Doctors perform the first “COVID to COVID” lung transplant successfully

Northwestern Medicine surgeons in Chicago have performed the first lung transplant on an American survivor of COVID-19 using the lungs of another person who has recovered from the disease.

According to the hospital, the recipient, a 60-year-old health worker from Illinois, received life support after being diagnosed with COVID in May. He was moved to the Northwest and spent a week on the transplant list before coinciding with the donor, who recovered from the disease before dying from other causes.

Surgeons performed the transplant in February and announced it this week.
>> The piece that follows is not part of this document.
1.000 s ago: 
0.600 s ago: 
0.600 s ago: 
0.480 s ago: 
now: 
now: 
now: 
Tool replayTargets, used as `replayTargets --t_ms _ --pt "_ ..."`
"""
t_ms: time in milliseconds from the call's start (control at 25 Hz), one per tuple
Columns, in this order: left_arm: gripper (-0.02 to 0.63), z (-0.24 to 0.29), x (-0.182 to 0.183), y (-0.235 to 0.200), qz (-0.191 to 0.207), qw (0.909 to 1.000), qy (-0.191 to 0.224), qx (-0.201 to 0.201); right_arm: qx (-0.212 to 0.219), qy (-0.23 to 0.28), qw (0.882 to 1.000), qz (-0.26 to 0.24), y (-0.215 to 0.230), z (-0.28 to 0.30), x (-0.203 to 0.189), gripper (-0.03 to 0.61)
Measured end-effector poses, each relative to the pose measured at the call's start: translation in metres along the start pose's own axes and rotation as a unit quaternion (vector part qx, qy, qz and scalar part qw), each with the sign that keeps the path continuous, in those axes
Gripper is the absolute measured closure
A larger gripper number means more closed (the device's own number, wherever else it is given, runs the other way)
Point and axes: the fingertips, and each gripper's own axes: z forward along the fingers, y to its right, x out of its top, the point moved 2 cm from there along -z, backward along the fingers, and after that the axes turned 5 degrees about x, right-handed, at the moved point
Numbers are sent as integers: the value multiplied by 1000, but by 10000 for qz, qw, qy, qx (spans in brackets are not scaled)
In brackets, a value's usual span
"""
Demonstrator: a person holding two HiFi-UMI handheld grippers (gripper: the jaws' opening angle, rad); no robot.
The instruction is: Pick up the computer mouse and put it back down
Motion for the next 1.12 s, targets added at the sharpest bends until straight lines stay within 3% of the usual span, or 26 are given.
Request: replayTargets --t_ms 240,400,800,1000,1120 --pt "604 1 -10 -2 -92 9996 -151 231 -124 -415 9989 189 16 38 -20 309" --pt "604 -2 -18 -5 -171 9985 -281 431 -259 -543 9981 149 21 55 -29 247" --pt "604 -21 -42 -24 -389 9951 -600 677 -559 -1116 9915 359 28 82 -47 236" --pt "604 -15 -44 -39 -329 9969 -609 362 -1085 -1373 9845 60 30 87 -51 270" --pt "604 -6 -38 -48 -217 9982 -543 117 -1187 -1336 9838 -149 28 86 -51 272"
“This is a milestone for lung transplantation,” said Ankit Bharat, head of thoracic surgery and surgical director of the Northwestern Medicine Lung Transplant Program, noting that many of the 30 million Americans who have had COVID-19 are registered donor bodies.
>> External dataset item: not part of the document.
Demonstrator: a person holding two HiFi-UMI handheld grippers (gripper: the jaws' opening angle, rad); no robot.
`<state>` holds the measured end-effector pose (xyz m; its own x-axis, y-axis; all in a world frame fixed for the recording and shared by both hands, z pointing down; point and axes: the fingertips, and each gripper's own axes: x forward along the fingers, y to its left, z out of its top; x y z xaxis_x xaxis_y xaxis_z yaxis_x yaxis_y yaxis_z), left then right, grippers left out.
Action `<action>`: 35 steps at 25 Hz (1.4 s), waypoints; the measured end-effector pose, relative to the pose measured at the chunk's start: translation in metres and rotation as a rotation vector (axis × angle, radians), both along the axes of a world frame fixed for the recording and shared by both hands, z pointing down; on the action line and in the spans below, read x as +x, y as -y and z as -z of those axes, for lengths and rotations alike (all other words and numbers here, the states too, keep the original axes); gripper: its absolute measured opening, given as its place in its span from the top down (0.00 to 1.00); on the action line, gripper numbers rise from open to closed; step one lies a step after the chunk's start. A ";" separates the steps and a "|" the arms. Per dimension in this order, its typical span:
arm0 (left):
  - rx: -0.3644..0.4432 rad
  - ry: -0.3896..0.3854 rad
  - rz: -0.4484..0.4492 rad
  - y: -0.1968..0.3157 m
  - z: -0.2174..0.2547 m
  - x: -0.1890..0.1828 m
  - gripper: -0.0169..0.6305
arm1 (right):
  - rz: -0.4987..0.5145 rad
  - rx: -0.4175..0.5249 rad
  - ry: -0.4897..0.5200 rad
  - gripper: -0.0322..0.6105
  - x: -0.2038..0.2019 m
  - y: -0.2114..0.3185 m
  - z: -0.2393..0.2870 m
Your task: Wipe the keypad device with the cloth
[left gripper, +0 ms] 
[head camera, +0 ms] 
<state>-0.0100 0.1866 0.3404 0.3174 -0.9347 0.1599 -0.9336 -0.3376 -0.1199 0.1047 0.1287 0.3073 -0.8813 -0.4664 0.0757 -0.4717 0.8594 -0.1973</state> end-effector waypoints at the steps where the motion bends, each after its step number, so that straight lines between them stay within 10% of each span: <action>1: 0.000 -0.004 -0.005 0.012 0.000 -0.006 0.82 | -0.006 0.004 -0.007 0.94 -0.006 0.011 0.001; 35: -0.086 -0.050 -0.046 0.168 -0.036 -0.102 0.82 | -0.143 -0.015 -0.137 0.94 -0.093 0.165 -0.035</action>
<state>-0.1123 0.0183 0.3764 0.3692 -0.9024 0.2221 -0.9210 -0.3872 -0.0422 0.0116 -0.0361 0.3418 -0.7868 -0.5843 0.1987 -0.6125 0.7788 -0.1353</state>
“If we tell them‘ no ’just because they had COVID-19 in the past, we will drastically reduce the donor set and there is already a huge demand and supply gap,” he said.

Recently, surgeons began performing lung transplants on patients with COVID, which worried that increased demand would lead to a lack of available organs. The waiting list for lung transplants in the US hovers around 1,000, with a mortality rate of about 10%.

In January, Northwestern told The Daily Beast that it had received twice as many transplant requests as it usually receives in a given year, and other hospitals said they received several requests a week. At the time, Bharat and other transplant surgeons said it was crucial to expand the donor reserve to meet rising demand.